Uma parte do trilho segue pela ecovia. 

Por fim, paramos para o pic-nic no parque de merendas da  capela de São João. Dispersamos-nos pelas mesas. Partilhamos  frango de churrasco, bolinhos de bacalhau, empadas de atum e de frango, azeitonas, rissóis, uvas americanas apanhadas esta manhã, pão-de-ló, laranja descascada  para desenjoar. Outras mesas oferecem-nos  vinho, salada de bacalhau, pizza, bolo e doces para a sobremesa. Duas vacas cachenas observam-nos do  prado. 
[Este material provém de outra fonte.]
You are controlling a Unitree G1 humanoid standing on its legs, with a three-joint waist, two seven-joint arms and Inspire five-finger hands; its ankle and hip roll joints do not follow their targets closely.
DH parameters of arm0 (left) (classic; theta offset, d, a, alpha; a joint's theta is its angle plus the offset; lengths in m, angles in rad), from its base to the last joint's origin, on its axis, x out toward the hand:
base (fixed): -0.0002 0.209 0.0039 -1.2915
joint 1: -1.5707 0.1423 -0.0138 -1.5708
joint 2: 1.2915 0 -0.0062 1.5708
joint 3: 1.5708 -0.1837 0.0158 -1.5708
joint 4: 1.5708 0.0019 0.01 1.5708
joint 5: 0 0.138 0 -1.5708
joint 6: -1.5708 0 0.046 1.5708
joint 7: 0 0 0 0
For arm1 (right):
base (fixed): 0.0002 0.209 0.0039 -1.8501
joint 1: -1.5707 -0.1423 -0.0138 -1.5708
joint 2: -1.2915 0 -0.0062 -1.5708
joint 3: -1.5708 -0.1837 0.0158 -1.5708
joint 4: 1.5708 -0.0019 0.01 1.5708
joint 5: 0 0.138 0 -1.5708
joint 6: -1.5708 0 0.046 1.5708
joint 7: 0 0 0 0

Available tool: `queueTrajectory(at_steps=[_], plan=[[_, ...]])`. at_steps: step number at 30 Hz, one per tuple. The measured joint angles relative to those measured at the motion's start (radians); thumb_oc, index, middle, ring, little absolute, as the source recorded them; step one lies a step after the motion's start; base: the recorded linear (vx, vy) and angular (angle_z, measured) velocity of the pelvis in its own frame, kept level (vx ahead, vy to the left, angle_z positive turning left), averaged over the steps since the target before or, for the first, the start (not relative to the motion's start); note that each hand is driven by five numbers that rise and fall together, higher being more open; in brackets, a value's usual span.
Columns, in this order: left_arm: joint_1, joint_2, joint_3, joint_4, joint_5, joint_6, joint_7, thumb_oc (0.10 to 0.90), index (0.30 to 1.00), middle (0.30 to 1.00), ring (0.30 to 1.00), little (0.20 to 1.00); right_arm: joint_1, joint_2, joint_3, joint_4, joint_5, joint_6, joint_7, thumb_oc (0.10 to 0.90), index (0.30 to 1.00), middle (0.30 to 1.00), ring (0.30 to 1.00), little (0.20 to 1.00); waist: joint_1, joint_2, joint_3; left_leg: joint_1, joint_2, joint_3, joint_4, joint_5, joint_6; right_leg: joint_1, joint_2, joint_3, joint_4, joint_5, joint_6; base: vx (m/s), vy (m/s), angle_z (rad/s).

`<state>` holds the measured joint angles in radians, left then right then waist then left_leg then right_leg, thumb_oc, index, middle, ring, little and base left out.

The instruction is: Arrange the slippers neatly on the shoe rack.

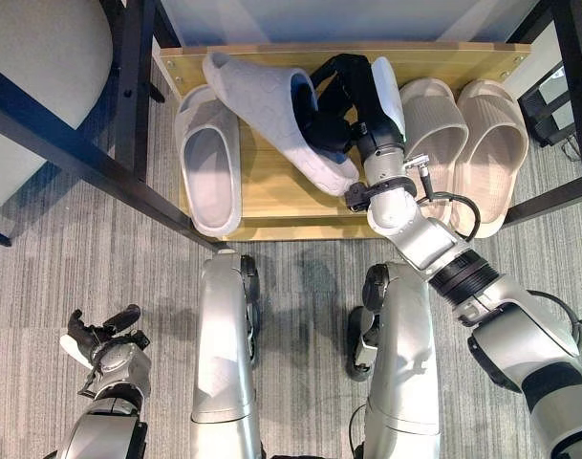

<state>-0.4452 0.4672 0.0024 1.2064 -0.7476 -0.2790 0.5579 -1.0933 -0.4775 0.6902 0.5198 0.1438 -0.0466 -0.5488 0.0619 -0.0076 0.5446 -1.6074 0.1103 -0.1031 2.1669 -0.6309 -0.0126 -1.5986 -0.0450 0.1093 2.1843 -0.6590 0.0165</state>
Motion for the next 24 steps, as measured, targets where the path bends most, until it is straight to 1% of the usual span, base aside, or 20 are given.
queueTrajectory(at_steps=[4,12,18,19,20,24], plan=[[0.002,0.000,0.000,0.000,0.000,0.000,0.000,0.800,0.900,0.900,0.900,0.900,0.002,0.019,0.000,0.023,-0.002,0.013,0.000,0.400,0.300,0.300,0.300,0.300,-0.001,-0.001,0.001,0.000,0.004,0.000,0.007,-0.004,0.003,0.000,0.005,0.001,0.003,0.000,0.000,-0.01,0.003,-0.02],[-0.007,0.000,0.000,-0.001,0.003,0.000,0.001,0.800,0.900,0.900,0.900,0.900,0.002,0.020,-0.004,0.027,-0.037,0.020,-0.020,0.400,0.300,0.300,0.300,0.300,-0.003,-0.002,0.001,0.000,0.011,-0.001,0.019,-0.011,0.002,-0.002,0.007,0.003,0.014,-0.002,0.004,0.00,0.000,0.00],[-0.002,0.000,0.002,-0.001,0.005,0.000,0.003,0.800,0.900,0.900,0.900,0.900,0.006,0.026,-0.040,0.027,-0.077,0.033,-0.045,0.400,0.300,0.300,0.300,0.300,-0.009,-0.002,0.001,0.000,0.011,-0.001,0.023,-0.011,0.002,-0.003,0.008,0.004,0.019,-0.003,0.007,0.00,0.000,0.00],[0.000,0.000,0.002,0.000,0.005,0.000,0.004,0.800,0.900,0.900,0.900,0.900,0.007,0.026,-0.046,0.027,-0.086,0.033,-0.048,0.532,0.498,0.498,0.498,0.498,-0.011,-0.002,0.001,0.000,0.011,-0.002,0.025,-0.012,-0.001,-0.003,0.008,0.004,0.021,-0.004,0.007,0.00,0.000,0.00],[0.001,0.000,0.002,0.000,0.006,0.000,0.004,0.800,0.900,0.900,0.900,0.900,0.012,0.031,-0.061,0.027,-0.092,0.033,-0.049,0.800,0.900,0.900,0.900,0.900,-0.014,-0.002,0.001,0.000,0.011,-0.002,0.026,-0.012,-0.001,-0.003,0.008,0.005,0.022,-0.004,0.008,0.00,0.000,0.00],[0.008,0.000,0.002,-0.002,0.015,0.000,0.008,0.800,0.900,0.900,0.900,0.900,0.049,0.065,-0.116,0.021,-0.097,0.033,-0.082,0.800,0.900,0.900,0.900,0.900,-0.019,-0.002,0.001,0.000,0.011,-0.001,0.028,-0.013,-0.002,-0.005,0.009,0.007,0.025,-0.005,0.009,0.00,0.000,0.00]])
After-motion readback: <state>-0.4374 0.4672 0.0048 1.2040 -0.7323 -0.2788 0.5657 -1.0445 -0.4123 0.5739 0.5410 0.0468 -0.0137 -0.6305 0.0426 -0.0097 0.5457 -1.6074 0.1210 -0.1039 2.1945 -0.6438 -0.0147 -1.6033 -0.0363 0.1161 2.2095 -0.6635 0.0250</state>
Depois descansamos, vamos ao miradouro, vemos o rio, a  serra amarela, as localidades de Ermida e de Entre-ambos-os-rios. Silêncio. Sol. Tranquilidade. O cheiro da hortelã que os nossos pés foram pisando segue-nos desde o início do caminho, misturado agora com o da  bosta ressequida na terra. 

No regresso, dentro da camioneta, duas companheiras cantam  melodias simples, apenas as suas vozes afinadas e a vontade de cantar, indolentemente, maravilhosamente. Começo a fechar os olhos de sono. O mais simples é o mais belo.